Transcribe exactly the line containing "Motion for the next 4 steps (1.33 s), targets" and each line after it, through the end of the entries, with nothing before or after.

Segment Start: Data under study

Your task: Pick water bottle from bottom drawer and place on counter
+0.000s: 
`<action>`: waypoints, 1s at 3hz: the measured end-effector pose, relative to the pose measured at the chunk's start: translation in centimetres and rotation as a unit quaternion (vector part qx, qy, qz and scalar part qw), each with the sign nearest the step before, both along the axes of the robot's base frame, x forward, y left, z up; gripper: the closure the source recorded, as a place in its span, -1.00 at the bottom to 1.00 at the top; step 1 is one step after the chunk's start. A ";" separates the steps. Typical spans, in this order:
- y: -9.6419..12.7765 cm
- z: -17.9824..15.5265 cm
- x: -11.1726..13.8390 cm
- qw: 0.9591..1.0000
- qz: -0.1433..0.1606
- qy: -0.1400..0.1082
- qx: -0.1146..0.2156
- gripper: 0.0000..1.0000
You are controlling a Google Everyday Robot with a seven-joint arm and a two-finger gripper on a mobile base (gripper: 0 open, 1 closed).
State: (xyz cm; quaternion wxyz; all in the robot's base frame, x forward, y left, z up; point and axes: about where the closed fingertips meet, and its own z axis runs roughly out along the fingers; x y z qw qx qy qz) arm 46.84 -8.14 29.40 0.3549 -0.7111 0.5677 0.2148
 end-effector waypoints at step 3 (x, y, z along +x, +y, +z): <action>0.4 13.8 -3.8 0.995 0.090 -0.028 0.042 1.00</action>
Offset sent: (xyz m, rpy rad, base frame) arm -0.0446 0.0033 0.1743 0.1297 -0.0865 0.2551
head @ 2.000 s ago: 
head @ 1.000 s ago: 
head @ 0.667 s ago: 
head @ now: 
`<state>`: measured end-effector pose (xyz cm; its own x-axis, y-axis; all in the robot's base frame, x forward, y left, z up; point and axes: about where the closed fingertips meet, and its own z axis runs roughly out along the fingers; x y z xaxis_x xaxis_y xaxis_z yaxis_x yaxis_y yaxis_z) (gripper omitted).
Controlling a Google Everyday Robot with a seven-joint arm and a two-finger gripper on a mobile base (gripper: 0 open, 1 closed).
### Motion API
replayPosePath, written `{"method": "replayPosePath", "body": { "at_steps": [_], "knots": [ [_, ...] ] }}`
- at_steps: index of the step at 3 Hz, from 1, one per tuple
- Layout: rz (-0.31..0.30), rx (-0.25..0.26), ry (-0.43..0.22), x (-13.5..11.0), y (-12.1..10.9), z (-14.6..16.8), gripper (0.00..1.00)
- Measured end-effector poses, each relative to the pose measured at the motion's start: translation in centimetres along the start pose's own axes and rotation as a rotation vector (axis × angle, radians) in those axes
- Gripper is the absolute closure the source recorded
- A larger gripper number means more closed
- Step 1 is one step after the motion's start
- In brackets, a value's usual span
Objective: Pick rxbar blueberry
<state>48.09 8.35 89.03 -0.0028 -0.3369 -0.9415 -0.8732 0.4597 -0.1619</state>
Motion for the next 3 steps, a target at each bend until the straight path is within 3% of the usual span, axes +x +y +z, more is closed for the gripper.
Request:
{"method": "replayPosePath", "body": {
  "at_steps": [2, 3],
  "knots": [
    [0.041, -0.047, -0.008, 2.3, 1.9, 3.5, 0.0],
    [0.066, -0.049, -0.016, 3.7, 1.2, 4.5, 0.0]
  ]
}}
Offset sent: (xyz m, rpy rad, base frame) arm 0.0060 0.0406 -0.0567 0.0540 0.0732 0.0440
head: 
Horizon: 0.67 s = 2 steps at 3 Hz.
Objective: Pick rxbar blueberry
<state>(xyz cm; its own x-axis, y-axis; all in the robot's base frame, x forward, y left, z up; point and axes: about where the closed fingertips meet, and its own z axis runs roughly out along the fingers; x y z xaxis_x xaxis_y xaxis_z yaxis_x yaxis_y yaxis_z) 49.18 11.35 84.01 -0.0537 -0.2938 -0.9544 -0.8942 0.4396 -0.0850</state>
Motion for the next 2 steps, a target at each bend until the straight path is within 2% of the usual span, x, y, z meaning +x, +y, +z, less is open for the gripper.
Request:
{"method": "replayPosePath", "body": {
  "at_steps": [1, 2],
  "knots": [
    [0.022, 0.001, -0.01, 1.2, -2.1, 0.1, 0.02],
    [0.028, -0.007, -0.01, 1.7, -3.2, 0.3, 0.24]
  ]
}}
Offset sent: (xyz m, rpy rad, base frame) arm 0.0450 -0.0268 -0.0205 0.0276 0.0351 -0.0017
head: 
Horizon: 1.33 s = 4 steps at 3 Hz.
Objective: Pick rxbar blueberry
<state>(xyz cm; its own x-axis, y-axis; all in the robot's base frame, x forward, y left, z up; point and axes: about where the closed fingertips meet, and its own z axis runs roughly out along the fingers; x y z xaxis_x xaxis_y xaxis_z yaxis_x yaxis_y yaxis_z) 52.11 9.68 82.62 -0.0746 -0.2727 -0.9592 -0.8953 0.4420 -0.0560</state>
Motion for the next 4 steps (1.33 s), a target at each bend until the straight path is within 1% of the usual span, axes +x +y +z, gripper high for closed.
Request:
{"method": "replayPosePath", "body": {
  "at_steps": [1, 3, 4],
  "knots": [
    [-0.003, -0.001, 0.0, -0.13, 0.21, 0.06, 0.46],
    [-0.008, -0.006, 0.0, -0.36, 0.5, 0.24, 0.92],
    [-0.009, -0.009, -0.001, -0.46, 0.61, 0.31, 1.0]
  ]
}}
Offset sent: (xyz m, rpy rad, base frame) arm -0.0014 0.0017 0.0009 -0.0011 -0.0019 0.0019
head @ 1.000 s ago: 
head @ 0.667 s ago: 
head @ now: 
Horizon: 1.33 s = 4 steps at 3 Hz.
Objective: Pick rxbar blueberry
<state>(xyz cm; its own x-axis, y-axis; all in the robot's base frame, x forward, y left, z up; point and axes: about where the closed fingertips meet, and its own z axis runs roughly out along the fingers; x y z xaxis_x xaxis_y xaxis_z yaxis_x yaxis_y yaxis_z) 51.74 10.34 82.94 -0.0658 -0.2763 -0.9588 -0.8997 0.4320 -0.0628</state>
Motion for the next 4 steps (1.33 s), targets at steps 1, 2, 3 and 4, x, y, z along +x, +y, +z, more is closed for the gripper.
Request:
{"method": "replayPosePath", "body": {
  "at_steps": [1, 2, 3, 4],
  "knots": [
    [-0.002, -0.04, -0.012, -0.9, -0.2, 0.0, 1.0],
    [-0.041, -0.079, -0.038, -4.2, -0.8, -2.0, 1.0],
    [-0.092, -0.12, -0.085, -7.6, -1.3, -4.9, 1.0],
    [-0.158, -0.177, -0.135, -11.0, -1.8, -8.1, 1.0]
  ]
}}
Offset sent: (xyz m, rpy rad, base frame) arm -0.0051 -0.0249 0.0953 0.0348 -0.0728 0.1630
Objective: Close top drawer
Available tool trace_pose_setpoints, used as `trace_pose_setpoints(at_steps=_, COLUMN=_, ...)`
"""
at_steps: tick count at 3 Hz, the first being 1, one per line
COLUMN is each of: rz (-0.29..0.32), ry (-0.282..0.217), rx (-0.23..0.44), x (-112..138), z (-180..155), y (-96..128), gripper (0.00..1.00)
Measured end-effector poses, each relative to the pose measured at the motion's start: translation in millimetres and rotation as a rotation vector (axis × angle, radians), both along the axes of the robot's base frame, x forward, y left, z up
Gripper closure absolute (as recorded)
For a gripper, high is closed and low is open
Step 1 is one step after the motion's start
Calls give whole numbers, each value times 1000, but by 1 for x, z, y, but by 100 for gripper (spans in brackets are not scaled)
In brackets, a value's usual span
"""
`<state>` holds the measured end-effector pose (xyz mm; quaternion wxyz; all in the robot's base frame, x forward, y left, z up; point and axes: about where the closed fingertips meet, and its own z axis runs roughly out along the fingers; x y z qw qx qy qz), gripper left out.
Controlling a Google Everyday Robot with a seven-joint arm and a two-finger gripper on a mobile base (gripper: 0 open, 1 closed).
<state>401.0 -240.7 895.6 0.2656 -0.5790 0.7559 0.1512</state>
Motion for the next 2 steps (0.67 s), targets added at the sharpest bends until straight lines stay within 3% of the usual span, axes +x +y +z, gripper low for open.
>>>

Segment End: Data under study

The completed task:
Motion for the next 4 steps (1.33 s), targets at steps 1, 2, 3 and 4, x, y, z along +x, +y, +z, more is closed for the gripper.
Request:
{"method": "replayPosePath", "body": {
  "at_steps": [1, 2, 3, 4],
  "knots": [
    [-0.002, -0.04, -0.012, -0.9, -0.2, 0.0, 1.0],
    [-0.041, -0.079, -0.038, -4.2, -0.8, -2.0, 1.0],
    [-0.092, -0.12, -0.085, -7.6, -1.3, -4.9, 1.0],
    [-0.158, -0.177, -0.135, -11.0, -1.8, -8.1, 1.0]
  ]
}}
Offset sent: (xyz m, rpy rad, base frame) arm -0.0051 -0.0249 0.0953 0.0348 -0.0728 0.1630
Objective: Close top drawer
Available tool trace_pose_setpoints, used as `trace_pose_setpoints(at_steps=_, COLUMN=_, ...)`
"""
at_steps: tick count at 3 Hz, the first being 1, one per line
COLUMN is each of: rz (-0.29..0.32), ry (-0.282..0.217), rx (-0.23..0.44), x (-112..138), z (-180..155), y (-96..128), gripper (0.00..1.00)
Measured end-effector poses, each relative to the pose measured at the motion's start: translation in millimetres and rotation as a rotation vector (axis × angle, radians), both along the axes of the robot's base frame, x forward, y left, z up
Gripper closure absolute (as recorded)
For a gripper, high is closed and low is open
Step 1 is one step after the motion's start
Calls give whole numbers, each value times 1000, but by 1 for x, z, y, but by 100 for gripper (spans in brackets are not scaled)
In brackets, a value's usual span
"""
`<state>` holds the measured end-effector pose (xyz mm; quaternion wxyz; all in the robot's base frame, x forward, y left, z up; point and axes: about where the closed fingertips meet, and its own z axis runs roughly out along the fingers; x y z qw qx qy qz), gripper left out.
Controlling a Google Everyday Robot with a seven-joint arm and a two-finger gripper on a mobile base (gripper: 0 open, 1 closed).
<state>401.0 -240.7 895.6 0.2656 -0.5790 0.7559 0.1512</state>
Motion for the next 2 steps (0.67 s), targets added at the sharpest bends until straight lines stay within 3% of the usual span, axes +x +y +z, gripper low for open.
>>>

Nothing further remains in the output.